◆ Your instructions:
Using the records below, repeat exactly the lines from the one holding "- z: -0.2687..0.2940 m" through the one holding "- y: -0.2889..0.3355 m", both ends included, and no others.

◆ Dataset excerpts:
= Beginning of Section =

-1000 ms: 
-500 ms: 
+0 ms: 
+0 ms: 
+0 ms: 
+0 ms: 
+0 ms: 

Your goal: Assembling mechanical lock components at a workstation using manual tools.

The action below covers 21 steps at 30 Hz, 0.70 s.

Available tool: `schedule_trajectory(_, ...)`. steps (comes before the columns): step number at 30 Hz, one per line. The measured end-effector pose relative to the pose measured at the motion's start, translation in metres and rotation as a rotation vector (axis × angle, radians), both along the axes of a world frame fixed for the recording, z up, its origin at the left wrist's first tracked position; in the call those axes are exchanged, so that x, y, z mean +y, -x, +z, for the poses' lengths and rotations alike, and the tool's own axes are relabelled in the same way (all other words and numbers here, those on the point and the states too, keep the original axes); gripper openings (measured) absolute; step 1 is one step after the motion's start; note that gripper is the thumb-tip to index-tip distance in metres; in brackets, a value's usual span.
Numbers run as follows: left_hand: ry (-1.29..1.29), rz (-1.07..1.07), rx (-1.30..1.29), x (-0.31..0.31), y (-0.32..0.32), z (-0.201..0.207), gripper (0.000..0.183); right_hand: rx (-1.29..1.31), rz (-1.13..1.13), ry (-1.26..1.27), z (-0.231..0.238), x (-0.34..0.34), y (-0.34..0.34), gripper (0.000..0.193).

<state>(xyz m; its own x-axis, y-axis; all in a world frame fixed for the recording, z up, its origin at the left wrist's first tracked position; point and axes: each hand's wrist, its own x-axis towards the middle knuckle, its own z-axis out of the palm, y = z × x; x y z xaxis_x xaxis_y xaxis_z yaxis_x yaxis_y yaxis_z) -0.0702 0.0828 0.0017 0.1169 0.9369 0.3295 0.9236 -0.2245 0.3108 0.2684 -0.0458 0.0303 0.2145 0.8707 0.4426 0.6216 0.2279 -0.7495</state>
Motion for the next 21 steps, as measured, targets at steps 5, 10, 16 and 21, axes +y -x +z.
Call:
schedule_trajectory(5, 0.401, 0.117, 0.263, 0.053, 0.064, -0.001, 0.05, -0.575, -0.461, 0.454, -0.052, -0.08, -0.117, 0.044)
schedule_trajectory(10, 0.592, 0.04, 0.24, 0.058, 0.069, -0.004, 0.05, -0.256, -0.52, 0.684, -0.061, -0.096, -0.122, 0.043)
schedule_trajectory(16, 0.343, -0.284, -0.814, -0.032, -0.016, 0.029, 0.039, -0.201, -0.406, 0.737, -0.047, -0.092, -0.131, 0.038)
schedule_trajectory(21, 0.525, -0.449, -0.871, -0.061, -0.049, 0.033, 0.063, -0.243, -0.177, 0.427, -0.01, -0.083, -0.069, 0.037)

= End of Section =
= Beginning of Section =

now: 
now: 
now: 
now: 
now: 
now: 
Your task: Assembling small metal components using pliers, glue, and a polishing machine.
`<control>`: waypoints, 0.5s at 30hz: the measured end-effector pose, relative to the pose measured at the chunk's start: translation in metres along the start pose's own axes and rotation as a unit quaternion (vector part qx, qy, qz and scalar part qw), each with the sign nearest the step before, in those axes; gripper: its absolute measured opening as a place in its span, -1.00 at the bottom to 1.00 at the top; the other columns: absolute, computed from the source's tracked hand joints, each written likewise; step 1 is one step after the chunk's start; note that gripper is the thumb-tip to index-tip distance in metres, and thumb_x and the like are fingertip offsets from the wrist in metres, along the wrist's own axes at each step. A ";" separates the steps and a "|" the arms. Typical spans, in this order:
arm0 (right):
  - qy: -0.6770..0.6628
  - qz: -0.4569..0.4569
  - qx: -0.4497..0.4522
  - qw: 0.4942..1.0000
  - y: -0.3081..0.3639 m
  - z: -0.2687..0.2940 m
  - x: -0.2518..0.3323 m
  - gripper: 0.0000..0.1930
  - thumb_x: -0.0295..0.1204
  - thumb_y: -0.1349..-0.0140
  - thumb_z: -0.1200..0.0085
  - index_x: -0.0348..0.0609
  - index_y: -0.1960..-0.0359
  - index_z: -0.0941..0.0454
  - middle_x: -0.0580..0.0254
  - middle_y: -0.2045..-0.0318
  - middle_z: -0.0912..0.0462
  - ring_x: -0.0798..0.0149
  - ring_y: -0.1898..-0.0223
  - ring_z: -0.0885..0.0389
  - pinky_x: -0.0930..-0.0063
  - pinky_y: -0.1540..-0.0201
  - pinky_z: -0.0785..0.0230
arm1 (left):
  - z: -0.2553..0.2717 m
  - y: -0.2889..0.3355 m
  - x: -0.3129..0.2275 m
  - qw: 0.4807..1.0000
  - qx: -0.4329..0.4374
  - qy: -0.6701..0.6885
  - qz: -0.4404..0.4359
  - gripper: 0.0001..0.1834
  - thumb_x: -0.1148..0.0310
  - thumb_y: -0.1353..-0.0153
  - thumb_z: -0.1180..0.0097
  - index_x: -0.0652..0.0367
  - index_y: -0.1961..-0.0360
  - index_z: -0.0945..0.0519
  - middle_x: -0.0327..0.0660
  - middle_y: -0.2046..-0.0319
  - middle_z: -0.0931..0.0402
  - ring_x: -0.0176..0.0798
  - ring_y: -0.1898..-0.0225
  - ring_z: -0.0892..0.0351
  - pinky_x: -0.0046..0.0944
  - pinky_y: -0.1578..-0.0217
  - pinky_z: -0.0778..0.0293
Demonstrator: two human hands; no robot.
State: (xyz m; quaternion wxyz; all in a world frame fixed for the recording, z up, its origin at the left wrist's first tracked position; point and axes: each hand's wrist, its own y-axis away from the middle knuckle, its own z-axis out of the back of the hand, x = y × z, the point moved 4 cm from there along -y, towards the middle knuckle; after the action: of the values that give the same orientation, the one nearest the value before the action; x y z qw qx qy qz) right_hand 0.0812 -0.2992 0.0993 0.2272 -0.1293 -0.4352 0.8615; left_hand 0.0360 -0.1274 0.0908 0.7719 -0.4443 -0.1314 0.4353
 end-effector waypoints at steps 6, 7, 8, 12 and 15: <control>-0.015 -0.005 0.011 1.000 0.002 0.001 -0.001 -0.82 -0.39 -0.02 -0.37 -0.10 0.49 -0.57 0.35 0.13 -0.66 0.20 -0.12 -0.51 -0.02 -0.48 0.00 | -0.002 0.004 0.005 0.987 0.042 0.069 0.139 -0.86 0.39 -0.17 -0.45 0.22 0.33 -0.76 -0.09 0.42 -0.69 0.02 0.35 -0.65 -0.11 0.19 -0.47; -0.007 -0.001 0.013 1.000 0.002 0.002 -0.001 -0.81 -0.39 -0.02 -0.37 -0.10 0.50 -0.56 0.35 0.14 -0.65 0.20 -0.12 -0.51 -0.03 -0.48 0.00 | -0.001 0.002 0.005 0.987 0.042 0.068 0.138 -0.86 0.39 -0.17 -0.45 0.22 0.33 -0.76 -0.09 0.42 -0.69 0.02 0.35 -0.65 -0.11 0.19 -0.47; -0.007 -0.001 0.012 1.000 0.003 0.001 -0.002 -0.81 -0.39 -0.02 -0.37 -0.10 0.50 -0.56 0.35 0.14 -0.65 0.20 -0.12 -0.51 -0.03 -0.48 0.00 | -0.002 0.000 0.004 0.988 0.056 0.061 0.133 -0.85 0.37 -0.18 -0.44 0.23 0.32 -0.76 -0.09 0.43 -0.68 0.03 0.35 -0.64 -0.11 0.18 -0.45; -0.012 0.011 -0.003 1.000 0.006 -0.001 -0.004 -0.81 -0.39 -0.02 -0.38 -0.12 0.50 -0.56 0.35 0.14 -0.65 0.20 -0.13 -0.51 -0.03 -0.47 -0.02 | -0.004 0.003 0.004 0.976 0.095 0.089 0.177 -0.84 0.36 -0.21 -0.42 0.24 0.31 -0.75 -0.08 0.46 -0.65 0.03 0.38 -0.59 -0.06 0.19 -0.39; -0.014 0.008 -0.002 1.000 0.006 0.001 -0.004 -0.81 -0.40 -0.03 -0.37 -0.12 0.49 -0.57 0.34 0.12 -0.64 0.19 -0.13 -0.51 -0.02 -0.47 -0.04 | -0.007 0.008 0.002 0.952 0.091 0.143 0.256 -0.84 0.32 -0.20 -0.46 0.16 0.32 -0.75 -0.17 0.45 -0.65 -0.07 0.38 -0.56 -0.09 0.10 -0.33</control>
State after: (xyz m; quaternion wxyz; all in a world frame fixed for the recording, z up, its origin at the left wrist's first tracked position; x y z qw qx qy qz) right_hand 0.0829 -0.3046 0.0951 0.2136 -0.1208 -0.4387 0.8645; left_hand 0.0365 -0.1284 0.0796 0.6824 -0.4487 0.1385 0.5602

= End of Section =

◆ Response below:
  - z: -0.2687..0.2940 m
  - x: -0.2518..0.3323 m
  - gripper: 0.0000..0.1930
  - thumb_x: -0.0295..0.1204
  - thumb_y: -0.1349..-0.0140
  - thumb_z: -0.1200..0.0085
  - index_x: -0.0348..0.0609
  - index_y: -0.1960..-0.0359
  - index_z: -0.0941..0.0454
  - middle_x: -0.0580..0.0254
  - middle_y: -0.2045..-0.0318
  - middle_z: -0.0912..0.0462
  - ring_x: -0.0798..0.0149
  - ring_y: -0.1898..-0.0223
  - ring_z: -0.0885..0.0389
  - pinky_x: -0.0930..-0.0063
  - pinky_y: -0.1540..-0.0201
  - pinky_z: -0.0785..0.0230
arm1 (left):
  - z: -0.2553..0.2717 m
  - y: -0.2889..0.3355 m

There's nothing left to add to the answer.